Выбрать главу

Ночные бдения кончились в хрущевские времена, после XX съезда партии мы стали работать с 10 утра, для ТАСС было установлено время, когда оно заканчивало передачу сообщений для разных газет - центральных и областных, ежедневных и таких, как наша, выходивших три раза в неделю. Мы стали жить нормальной жизнью, вечером можно было пойти в гости, в кино, в театр, не отпрашиваясь у начальства, но на первых порах мне казалось, что «личного» времени у меня остается меньше…

Труднее всего далось мне умение писать с ходу в номер, за несколько часов сочинить передовую в связи с каким-то событием или отчет о только что состоявшемся писательском собрании или обсуждении. Потом я понял, что это дело не такое уж сложное, если вооружиться теми клише, из которых, как из кубиков, складывались эти газетные жанры того времени. Писать здесь что-нибудь по-своему - для этого не только недостает времени, передовая, отчет требуют стереотипного, состоящего из раскавыченных руководящих цитат, лишенного каких-либо примет индивидуальности языка автора.

Известна случившаяся в «Красной звезде» в начале войны история - в свое время я слышал о ней от Ильи Григорьевича Эренбурга и второго ее участника, редактора «Красной звезды» Давида Иосифовича Ортенберга. Потом Эренбург рассказал о ней в мемуарах «Люди. Годы. Жизнь» - процитирую его воспоминания, это избавляет меня от пересказа услышанного: «Однажды, это было еще в июле, он (Ортенберг - Л.Л.) сказал, что я должен написать передовую. Я попытался возразить: вот этого я не умею. Он ответил: «На войне нужно все уметь». Два часа спустя я принес ему статью; он начал читать и рассмеялся, а смеялся он очень редко, да и не было в статье ничего веселого. «Какая же это передовица? С первой фразы видно, кто написал…» Оказалось, что передовые надо писать так, чтобы все слова были привычные».

В конце концов я научился писать и передовые, где «все слова были привычные», и многое другое, что требовалось редакции, но всегда тяготился этой работой, ощущая очень низкий КПД, а порой и отрицательный эффект такого рода выступлений газеты. Не зря с началом «перестройки» почти все газеты отказались от них…

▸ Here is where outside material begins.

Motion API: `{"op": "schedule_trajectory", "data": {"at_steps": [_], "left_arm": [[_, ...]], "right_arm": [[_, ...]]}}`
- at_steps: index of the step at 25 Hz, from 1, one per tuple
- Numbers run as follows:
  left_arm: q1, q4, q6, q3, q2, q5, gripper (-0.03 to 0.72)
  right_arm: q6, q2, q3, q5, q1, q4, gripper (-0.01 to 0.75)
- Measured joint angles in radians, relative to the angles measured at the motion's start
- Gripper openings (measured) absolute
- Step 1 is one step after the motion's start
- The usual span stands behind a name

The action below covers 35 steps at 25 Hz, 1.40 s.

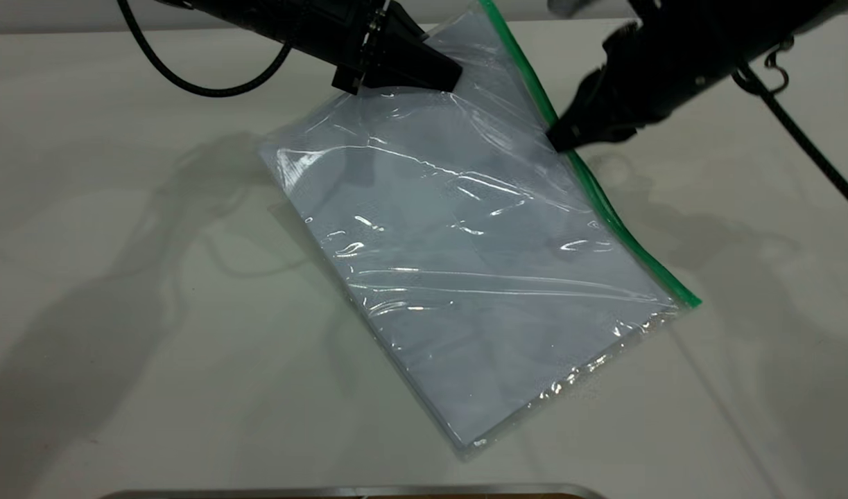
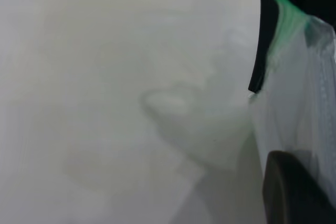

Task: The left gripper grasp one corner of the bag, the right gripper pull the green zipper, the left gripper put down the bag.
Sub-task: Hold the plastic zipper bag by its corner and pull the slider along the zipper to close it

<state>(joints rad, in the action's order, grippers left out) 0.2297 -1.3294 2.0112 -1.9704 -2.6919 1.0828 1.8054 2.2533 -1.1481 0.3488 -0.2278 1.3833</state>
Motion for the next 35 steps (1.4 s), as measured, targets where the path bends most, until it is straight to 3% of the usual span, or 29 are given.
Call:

В ненормальных общественных обстоятельствах в каждой профессии возникают свои моральные «допуски», сделки с совестью, бросающиеся в глаза разве что человеку свежему или непосвященному, - те же, кто давно и привычно тянет лямку, к ним притерпелись, считают, что они в порядке вещей, никуда от них не денешься. Как-то в аспирантуре я ассистировал на экзамене. Студентка ни бум-бум, ни на один вопрос не может толком ответить, несет какую-то околесицу. Профессор с трудом одерживает себя, я не сомневаюсь в финале: «Вы совершенно не готовы, вам прийдется сдавать экзамен еще раз». Профессор действительно резко говорит: «Вы ничего не знаете», но к моему великому изумлению ставит ей в зачетке «тройку». Девица, тоже пораженная благополучным исходом, радостно упорхнула, а я робко спрашиваю:

- Почему вы ее не отправили?

- Вы хотите, чтобы я еще раз слушал всю эту ахинею? Мне жалко моего времени.

С подобными в нравственном отношении сомнительными ситуациями я столкнулся и в газете. Печатается статья, место которой - все это понимают - в редакционной корзине. Но все-таки печатается, потому что надо отметить юбилей или откликнуться на вчерашнее выступление генсека. Тут о качестве никто не думает, не заикается - очевидно, что это то повидло, которое можно только мазать, а есть нельзя. Или другая ситуация. Все в редакции знают, что именитый автор лишь подписал статью, написал же ее сотрудник газеты, но громкое имя украшает номер и подлог почитается за достижение…

Первое знакомство с газетными нравами. В номере стоит отредактированный мною материал. Статья, как я ни старался, «середняцкая», как мы говорили тогда, а оттого, что я дважды по требованию секретариата - «полоса не резиновая» - ее сокращаю, тоже лучше не становится. И когда ведущий номер зам. ответственного секретаря требует сократить еще двадцать строк, я взрываюсь:

- Это издевательство. Лучше снимайте материал!